RAB senin cezanı kaldırdı, Kovdu düşmanlarını. İsrail’in Kralı RAB seninle. Korkma artık kötülükten.
Відкинув Господь твої присуди, усунув у кут твого ворога! Серед тебе Господь, цар Ізраїлів, уже ти не будеш боятися зла!
O gün Yeruşalim’e denecek ki, “Korkma, ey Siyon, gevşemesin ellerin.
Того дня буде сказане Єрусалимові: Не бійся! Сіонові: Нехай не опустяться руки твої!
Tanrın RAB, o güçlü Kurtarıcı seninle. Alabildiğine sevinecek senin için, Sevgisiyle seni yenileyecek, ezgilerle coşacak.”
Господь, Бог твій, серед тебе, Велет спасе! Він у радості буде втішатись тобою, обновить любов Свою, зо співом втішатися буде тобою!
RAB, “Bayramlar için çektiğiniz özlemleri sona erdireceğim” diyor, “Bunlar sizin için ağırlık ve utançtır. Sizi ezenlerin tümünü cezalandıracağım o gün. Düşkünleri kurtaracak, sürgünleri toplayacağım. Utanç içinde kaldıkları bütün ülkelerde Onları yüceltip onurlandıracağım. O zaman sizi toplayıp yurdunuza geri getireceğim. Göreceksiniz, sizi yeniden bayındır kılacak, Dünyanın bütün halkları arasında yüceltip onurlandıracağım.”
Тих, що сумують за святами, Я позбираю, від тебе вони, тягарем над ними був сором.
RAB, “Bayramlar için çektiğiniz özlemleri sona erdireceğim” diyor, “Bunlar sizin için ağırlık ve utançtır. Sizi ezenlerin tümünü cezalandıracağım o gün. Düşkünleri kurtaracak, sürgünleri toplayacağım. Utanç içinde kaldıkları bütün ülkelerde Onları yüceltip onurlandıracağım. O zaman sizi toplayıp yurdunuza geri getireceğim. Göreceksiniz, sizi yeniden bayındır kılacak, Dünyanın bütün halkları arasında yüceltip onurlandıracağım.”

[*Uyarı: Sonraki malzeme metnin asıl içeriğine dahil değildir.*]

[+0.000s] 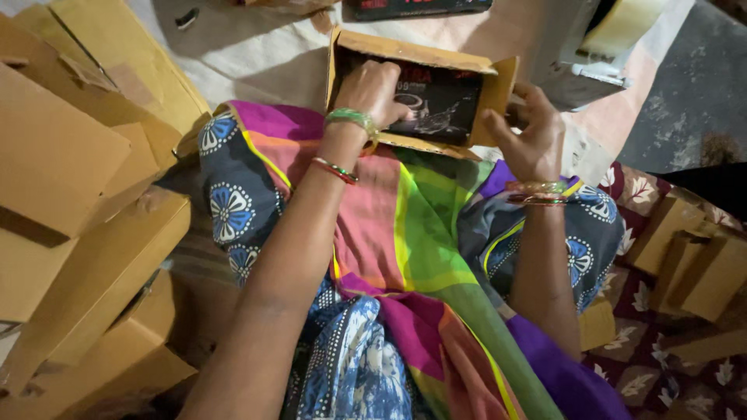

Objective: The person places smartwatch boxes into small cardboard shipping boxes, closes the flaps, and seals them with clear packing tape. The person repeats this process for multiple units, handling the boxes and tape dispenser by hand.

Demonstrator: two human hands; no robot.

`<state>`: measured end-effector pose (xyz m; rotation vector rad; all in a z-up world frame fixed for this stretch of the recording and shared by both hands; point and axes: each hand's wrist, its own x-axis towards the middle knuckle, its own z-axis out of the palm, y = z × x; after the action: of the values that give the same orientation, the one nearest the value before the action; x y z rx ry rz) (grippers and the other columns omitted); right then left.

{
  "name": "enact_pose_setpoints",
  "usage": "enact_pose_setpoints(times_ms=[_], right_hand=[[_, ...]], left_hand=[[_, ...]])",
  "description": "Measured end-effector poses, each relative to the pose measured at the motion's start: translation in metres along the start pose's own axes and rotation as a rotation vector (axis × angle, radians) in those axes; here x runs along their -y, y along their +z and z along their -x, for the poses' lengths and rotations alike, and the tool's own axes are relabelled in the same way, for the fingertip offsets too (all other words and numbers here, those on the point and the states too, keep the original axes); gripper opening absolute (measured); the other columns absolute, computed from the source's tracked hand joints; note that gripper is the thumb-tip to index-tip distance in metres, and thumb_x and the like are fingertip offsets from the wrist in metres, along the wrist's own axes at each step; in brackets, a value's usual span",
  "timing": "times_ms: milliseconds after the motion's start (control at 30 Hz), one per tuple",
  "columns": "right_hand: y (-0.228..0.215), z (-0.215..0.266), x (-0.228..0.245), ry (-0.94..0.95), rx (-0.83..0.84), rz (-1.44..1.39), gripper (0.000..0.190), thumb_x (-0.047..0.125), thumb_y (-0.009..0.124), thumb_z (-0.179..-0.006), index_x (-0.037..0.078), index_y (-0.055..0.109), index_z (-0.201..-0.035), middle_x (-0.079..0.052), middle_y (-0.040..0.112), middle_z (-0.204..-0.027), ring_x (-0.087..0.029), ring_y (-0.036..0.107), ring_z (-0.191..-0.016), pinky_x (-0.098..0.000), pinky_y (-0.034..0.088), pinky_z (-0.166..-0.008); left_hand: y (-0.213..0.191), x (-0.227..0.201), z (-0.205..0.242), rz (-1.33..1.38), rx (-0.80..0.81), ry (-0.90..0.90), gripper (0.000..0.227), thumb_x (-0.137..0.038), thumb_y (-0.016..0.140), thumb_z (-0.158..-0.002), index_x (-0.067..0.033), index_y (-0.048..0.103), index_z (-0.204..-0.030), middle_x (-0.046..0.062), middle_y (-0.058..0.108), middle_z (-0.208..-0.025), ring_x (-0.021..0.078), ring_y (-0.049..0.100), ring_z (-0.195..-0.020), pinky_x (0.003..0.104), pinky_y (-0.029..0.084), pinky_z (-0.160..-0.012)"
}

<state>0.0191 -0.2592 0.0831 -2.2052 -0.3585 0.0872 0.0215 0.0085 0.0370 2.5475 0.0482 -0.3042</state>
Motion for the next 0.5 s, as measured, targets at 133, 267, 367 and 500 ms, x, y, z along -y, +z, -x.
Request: enact_pose_setpoints(times_ms=[133,267,367,500], right_hand=[[0.008,0.000,0.010,-0.031,0.045,-0.186,0.055,0.022,0.084,-0.095,-0.005,0.058,-0.136,-0.020,0.073,-0.122,-0.018,0.073,-0.107,-0.0337,0.063,-0.088],[0.004,0.001,0.016,-0.072,0.046,0.017,0.066,0.029,0.087,-0.091,-0.005,0.057,-0.139,-0.017,0.072,-0.125,-0.022,0.074,-0.108,-0.0351,0.062,-0.085],[0.004,-0.001,0.019,-0.024,0.045,-0.042,0.066,0.026,0.086,-0.089,0.000,0.055,-0.141,-0.016,0.070,-0.131,-0.023,0.074,-0.102,-0.0338,0.063,-0.080],[0.011,-0.010,0.023,0.085,-0.036,-0.095,0.082,0.014,0.076,-0.077,0.016,0.040,-0.152,-0.015,0.056,-0.150,-0.027,0.070,-0.104,-0.0343,0.064,-0.075]], left_hand=[[-0.019,0.005,0.006,0.295,-0.344,0.312,0.039,-0.032,0.094,-0.077,-0.0023,0.077,-0.096,0.018,0.076,-0.095,0.0334,0.074,-0.089,0.042,0.058,-0.081],[-0.038,0.003,0.029,0.604,-0.374,0.164,0.024,-0.032,0.083,-0.085,-0.0127,0.077,-0.098,0.003,0.077,-0.094,0.0207,0.079,-0.091,0.035,0.062,-0.087],[-0.048,0.003,0.028,0.342,-0.647,0.369,0.019,-0.023,0.087,-0.082,-0.0115,0.076,-0.092,0.004,0.075,-0.099,0.0260,0.070,-0.105,0.040,0.055,-0.098],[-0.048,0.002,0.024,0.140,-0.717,0.518,0.019,-0.019,0.091,-0.078,-0.0129,0.075,-0.086,0.004,0.074,-0.102,0.0271,0.062,-0.112,0.042,0.047,-0.102]])
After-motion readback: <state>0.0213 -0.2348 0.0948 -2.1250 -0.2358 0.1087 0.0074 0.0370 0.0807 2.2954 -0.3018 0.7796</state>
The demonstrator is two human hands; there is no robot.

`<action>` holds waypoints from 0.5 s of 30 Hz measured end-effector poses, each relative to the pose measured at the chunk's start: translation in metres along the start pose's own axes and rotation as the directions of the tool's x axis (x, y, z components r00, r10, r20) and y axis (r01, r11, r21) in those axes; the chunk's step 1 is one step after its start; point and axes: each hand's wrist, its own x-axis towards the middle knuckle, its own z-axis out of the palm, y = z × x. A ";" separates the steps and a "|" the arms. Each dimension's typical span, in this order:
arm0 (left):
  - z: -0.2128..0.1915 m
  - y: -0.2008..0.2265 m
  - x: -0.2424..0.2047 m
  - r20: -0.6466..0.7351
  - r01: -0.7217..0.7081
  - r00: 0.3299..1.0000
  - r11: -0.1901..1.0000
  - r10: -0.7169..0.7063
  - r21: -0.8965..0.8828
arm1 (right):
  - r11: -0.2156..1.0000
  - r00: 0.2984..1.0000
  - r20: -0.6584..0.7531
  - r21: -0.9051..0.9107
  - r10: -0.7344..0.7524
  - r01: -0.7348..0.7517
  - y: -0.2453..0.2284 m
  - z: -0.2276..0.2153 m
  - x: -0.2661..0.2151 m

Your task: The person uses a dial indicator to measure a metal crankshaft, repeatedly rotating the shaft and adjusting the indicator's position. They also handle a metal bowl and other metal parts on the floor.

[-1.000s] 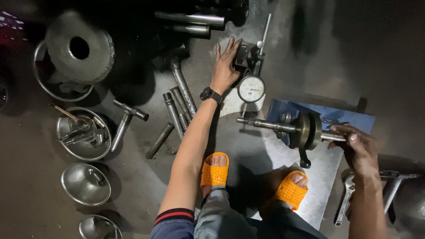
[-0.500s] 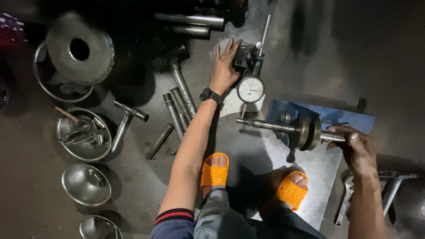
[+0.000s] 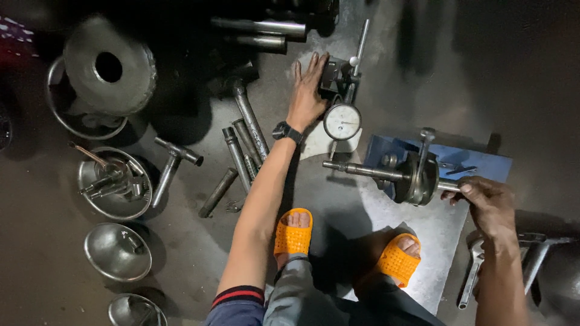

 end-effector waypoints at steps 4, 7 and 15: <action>-0.001 0.038 -0.052 -0.100 0.160 0.979 0.975 -0.177 -0.157 | 0.999 0.999 -0.007 0.026 0.036 -0.035 0.015 -0.005 0.000; -0.014 0.084 -0.110 -0.240 0.104 0.956 0.960 -0.168 -0.259 | 0.999 0.999 0.005 0.028 -0.046 0.046 0.020 -0.008 0.001; -0.009 0.133 -0.232 0.267 0.583 0.785 0.521 -0.558 -0.624 | 0.952 0.994 0.073 0.300 -0.083 0.057 0.000 -0.007 -0.002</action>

Ось Я вчиню зо всіма мучителями твоїми кінець того часу, і спасу кульгаве, і позбираю розігнане, і зроблю їх хвалою та йменням у цілому Краї їхнього сорому.
RAB, “Bayramlar için çektiğiniz özlemleri sona erdireceğim” diyor, “Bunlar sizin için ağırlık ve utançtır. Sizi ezenlerin tümünü cezalandıracağım o gün. Düşkünleri kurtaracak, sürgünleri toplayacağım. Utanç içinde kaldıkları bütün ülkelerde Onları yüceltip onurlandıracağım. O zaman sizi toplayıp yurdunuza geri getireceğim. Göreceksiniz, sizi yeniden bayındır kılacak, Dünyanın bütün halkları arasında yüceltip onurlandıracağım.”
Того часу спроваджу Я вас, і того часу Я вас позбираю, бо на ймення й на славу віддам вас поміж усіх народів землі, коли долю верну вам на ваших очах, промовляє Господь.